> **SOURCE DATA**:
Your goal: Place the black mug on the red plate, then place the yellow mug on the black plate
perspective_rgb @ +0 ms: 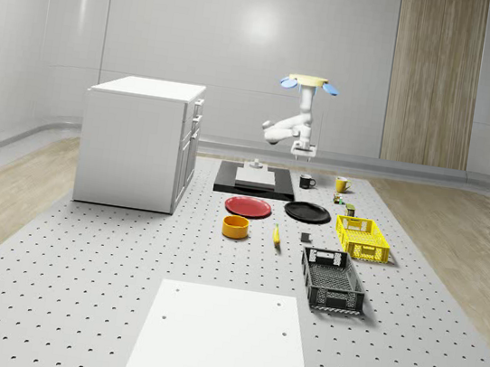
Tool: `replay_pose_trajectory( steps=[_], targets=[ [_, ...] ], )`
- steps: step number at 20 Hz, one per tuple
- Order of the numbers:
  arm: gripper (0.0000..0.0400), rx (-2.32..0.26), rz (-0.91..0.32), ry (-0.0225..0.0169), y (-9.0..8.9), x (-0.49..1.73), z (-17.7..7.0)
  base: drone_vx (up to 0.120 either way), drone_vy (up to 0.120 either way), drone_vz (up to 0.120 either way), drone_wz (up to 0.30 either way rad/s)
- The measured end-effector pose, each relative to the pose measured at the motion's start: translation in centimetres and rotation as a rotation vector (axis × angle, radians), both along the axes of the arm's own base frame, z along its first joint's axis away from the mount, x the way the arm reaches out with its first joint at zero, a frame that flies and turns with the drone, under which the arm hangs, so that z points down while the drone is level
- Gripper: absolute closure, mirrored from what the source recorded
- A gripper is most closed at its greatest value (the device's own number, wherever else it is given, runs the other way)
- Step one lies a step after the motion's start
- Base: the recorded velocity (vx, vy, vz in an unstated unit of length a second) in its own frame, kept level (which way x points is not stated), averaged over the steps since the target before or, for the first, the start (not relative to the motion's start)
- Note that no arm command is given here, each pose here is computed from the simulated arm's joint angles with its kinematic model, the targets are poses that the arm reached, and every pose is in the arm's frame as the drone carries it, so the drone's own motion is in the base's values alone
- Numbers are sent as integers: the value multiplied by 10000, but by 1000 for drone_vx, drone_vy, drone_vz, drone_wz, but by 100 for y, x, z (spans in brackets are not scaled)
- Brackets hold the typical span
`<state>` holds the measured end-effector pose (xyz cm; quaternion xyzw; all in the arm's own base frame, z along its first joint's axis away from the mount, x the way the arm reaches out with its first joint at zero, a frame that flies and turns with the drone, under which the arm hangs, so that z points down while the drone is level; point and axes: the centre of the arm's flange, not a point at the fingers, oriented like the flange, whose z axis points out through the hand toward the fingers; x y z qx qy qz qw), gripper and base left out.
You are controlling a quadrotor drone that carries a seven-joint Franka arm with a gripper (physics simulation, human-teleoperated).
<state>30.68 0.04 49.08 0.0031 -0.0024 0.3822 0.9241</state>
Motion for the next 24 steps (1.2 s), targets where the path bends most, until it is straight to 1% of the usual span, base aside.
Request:
replay_pose_trajectory(
  steps=[2,5,8,11,13,14,18,24],
  targets=[
    [0,-19,0,1,-2,0,0,-80,0,-120,0],
    [0,-37,0,2,-4,0,0,0,0,-120,0],
    [0,-48,0,2,-5,0,0,0,107,-120,0],
    [0,-54,1,3,-5,0,0,0,0,-120,0],
    [0,-56,1,3,-5,0,-1,0,-100,-120,0],
    [0,-57,1,3,-5,0,-1,0,0,-80,0],
    [0,-60,2,3,-6,0,48,0,0,0,0],
    [0,-61,4,2,-6,0,257,0,0,0,0]
  ],
)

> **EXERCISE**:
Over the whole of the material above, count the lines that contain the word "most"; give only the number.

> **SOLUTION TO THIS EXERCISE**:
2